* [WHAT THE TASK REQUIRES]: How many lines of these entries include the string "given"? State the number alone.

Items listed in a dataset:

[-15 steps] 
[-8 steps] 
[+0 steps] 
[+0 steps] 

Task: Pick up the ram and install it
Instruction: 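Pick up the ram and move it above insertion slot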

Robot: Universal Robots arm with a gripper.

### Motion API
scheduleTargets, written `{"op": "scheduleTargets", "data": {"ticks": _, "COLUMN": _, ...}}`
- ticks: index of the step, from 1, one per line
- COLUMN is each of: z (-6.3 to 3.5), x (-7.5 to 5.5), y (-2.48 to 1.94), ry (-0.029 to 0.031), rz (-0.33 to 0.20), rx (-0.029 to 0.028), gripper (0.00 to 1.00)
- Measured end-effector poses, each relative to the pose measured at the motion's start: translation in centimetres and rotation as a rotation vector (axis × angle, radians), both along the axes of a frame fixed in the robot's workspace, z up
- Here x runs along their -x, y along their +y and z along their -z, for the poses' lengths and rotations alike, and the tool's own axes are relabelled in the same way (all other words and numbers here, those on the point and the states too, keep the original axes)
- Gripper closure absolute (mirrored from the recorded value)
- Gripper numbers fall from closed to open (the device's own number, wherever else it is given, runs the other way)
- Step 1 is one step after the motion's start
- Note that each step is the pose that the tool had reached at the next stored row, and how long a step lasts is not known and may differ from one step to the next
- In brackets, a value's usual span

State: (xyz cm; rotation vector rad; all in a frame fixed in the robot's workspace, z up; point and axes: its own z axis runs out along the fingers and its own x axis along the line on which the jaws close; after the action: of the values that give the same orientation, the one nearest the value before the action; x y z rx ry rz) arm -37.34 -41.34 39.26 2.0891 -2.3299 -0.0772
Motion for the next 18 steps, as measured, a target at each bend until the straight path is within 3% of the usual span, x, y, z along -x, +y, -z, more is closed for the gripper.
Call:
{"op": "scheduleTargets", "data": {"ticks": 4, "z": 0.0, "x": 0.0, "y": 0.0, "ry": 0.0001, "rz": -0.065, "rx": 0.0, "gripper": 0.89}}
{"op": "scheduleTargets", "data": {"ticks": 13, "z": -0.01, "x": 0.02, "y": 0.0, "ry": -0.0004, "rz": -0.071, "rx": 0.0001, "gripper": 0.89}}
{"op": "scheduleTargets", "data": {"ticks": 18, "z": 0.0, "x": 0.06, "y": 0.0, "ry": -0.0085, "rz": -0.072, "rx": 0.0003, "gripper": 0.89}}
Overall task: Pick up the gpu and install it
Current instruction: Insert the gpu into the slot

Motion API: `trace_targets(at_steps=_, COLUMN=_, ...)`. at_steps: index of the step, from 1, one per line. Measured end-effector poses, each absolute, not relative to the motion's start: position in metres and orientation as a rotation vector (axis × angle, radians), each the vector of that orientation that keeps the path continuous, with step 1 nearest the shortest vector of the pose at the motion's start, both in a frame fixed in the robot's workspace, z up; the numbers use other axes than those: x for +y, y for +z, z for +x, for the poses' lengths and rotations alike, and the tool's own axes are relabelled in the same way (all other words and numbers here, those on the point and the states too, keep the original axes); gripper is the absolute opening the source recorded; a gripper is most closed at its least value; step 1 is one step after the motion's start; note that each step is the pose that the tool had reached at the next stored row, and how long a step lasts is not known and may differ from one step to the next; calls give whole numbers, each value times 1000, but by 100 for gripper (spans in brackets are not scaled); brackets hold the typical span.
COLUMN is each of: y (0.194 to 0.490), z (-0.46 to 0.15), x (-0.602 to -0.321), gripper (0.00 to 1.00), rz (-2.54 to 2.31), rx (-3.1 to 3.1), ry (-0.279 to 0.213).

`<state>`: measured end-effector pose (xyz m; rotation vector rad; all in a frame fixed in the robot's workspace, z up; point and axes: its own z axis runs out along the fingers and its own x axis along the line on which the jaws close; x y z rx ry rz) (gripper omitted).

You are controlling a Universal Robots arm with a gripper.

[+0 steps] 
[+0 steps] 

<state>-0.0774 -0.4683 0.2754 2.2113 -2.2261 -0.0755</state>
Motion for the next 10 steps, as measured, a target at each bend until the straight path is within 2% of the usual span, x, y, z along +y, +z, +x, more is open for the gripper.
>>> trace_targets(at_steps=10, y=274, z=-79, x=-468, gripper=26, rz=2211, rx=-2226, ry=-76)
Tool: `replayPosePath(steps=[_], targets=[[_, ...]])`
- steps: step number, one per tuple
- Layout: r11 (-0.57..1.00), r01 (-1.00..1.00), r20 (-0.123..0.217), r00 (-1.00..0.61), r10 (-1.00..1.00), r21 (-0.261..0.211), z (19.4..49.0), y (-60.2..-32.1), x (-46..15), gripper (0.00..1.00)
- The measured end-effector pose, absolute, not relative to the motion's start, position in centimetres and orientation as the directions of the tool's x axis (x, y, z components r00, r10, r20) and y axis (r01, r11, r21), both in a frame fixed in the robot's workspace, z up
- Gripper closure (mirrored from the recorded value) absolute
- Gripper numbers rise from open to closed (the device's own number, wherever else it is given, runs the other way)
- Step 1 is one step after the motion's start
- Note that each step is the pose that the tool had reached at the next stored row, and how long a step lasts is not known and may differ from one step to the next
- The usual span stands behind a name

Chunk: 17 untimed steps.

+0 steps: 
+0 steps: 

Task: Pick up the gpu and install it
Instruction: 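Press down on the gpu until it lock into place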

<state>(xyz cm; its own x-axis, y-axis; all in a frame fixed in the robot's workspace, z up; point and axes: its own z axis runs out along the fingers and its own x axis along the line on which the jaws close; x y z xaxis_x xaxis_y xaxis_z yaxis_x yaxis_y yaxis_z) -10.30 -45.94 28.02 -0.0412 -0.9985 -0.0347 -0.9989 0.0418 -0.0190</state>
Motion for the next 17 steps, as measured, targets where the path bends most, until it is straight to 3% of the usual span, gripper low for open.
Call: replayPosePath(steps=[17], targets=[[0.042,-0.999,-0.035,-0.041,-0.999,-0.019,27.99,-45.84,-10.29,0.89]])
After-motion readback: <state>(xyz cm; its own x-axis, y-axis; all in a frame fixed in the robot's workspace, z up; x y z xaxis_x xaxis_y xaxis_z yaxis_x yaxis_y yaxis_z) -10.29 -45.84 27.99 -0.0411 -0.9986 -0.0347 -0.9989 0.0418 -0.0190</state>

* [SOLUTION]: 2